• _What to work on_
Reproduce all of the data word for word.

[Opening Recorded information section]

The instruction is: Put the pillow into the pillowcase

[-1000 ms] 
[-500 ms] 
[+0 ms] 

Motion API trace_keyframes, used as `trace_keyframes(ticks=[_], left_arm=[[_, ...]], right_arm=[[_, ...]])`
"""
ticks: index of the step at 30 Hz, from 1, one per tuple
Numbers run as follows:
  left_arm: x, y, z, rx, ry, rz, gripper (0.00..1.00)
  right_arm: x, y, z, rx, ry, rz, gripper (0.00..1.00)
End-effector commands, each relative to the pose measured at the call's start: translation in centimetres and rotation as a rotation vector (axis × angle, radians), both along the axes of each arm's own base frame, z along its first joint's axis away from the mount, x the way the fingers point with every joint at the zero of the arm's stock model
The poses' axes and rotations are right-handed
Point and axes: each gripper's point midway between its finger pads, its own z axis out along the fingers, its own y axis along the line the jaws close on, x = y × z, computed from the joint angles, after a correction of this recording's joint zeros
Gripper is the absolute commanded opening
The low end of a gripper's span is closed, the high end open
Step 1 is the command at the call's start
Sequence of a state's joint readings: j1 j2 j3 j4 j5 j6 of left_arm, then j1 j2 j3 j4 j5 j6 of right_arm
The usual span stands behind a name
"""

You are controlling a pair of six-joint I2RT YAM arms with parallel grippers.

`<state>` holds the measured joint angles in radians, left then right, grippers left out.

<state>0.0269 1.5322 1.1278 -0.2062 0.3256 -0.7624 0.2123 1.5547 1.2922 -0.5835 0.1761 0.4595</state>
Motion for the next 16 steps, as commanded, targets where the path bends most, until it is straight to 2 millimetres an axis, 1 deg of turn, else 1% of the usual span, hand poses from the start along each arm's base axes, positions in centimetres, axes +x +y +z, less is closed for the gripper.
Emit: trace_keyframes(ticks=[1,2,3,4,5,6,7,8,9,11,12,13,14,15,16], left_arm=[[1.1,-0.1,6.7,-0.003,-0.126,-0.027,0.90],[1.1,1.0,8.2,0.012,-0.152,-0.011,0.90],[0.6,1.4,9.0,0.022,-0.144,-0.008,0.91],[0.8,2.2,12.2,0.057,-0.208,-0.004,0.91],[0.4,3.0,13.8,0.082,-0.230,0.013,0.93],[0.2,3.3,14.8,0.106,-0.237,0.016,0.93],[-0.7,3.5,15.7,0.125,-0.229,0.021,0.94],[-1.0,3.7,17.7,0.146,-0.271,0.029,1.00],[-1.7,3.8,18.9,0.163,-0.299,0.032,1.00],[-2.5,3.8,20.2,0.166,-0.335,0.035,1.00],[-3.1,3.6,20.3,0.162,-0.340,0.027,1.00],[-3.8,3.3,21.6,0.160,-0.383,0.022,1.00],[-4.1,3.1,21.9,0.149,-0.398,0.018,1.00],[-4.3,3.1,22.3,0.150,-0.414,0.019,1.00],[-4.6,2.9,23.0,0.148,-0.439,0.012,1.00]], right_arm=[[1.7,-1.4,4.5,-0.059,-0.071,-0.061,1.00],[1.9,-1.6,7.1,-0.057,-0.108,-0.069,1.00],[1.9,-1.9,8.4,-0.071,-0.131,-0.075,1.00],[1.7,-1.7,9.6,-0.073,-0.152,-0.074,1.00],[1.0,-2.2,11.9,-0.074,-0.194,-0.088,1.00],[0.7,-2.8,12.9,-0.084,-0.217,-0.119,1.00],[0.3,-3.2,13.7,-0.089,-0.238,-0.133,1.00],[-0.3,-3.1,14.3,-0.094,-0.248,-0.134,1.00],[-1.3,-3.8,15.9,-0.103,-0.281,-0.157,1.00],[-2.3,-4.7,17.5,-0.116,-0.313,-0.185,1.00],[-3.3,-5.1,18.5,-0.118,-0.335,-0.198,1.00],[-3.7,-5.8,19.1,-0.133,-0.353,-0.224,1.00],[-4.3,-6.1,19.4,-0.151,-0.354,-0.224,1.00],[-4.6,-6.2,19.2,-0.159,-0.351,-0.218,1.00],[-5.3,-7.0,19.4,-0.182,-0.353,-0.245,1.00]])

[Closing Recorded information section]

• _Task result_
The instruction is: Put the pillow into the pillowcase

[-1000 ms] 
[-500 ms] 
[+0 ms] 

Motion API trace_keyframes, used as `trace_keyframes(ticks=[_], left_arm=[[_, ...]], right_arm=[[_, ...]])`
"""
ticks: index of the step at 30 Hz, from 1, one per tuple
Numbers run as follows:
  left_arm: x, y, z, rx, ry, rz, gripper (0.00..1.00)
  right_arm: x, y, z, rx, ry, rz, gripper (0.00..1.00)
End-effector commands, each relative to the pose measured at the call's start: translation in centimetres and rotation as a rotation vector (axis × angle, radians), both along the axes of each arm's own base frame, z along its first joint's axis away from the mount, x the way the fingers point with every joint at the zero of the arm's stock model
The poses' axes and rotations are right-handed
Point and axes: each gripper's point midway between its finger pads, its own z axis out along the fingers, its own y axis along the line the jaws close on, x = y × z, computed from the joint angles, after a correction of this recording's joint zeros
Gripper is the absolute commanded opening
The low end of a gripper's span is closed, the high end open
Step 1 is the command at the call's start
Sequence of a state's joint readings: j1 j2 j3 j4 j5 j6 of left_arm, then j1 j2 j3 j4 j5 j6 of right_arm
The usual span stands behind a name
"""

You are controlling a pair of six-joint I2RT YAM arms with parallel grippers.

`<state>` holds the measured joint angles in radians, left then right, grippers left out.

<state>0.0269 1.5322 1.1278 -0.2062 0.3256 -0.7624 0.2123 1.5547 1.2922 -0.5835 0.1761 0.4595</state>
Motion for the next 16 steps, as commanded, targets where the path bends most, until it is straight to 2 millimetres an axis, 1 deg of turn, else 1% of the usual span, hand poses from the start along each arm's base axes, positions in centimetres, axes +x +y +z, less is closed for the gripper.
Emit: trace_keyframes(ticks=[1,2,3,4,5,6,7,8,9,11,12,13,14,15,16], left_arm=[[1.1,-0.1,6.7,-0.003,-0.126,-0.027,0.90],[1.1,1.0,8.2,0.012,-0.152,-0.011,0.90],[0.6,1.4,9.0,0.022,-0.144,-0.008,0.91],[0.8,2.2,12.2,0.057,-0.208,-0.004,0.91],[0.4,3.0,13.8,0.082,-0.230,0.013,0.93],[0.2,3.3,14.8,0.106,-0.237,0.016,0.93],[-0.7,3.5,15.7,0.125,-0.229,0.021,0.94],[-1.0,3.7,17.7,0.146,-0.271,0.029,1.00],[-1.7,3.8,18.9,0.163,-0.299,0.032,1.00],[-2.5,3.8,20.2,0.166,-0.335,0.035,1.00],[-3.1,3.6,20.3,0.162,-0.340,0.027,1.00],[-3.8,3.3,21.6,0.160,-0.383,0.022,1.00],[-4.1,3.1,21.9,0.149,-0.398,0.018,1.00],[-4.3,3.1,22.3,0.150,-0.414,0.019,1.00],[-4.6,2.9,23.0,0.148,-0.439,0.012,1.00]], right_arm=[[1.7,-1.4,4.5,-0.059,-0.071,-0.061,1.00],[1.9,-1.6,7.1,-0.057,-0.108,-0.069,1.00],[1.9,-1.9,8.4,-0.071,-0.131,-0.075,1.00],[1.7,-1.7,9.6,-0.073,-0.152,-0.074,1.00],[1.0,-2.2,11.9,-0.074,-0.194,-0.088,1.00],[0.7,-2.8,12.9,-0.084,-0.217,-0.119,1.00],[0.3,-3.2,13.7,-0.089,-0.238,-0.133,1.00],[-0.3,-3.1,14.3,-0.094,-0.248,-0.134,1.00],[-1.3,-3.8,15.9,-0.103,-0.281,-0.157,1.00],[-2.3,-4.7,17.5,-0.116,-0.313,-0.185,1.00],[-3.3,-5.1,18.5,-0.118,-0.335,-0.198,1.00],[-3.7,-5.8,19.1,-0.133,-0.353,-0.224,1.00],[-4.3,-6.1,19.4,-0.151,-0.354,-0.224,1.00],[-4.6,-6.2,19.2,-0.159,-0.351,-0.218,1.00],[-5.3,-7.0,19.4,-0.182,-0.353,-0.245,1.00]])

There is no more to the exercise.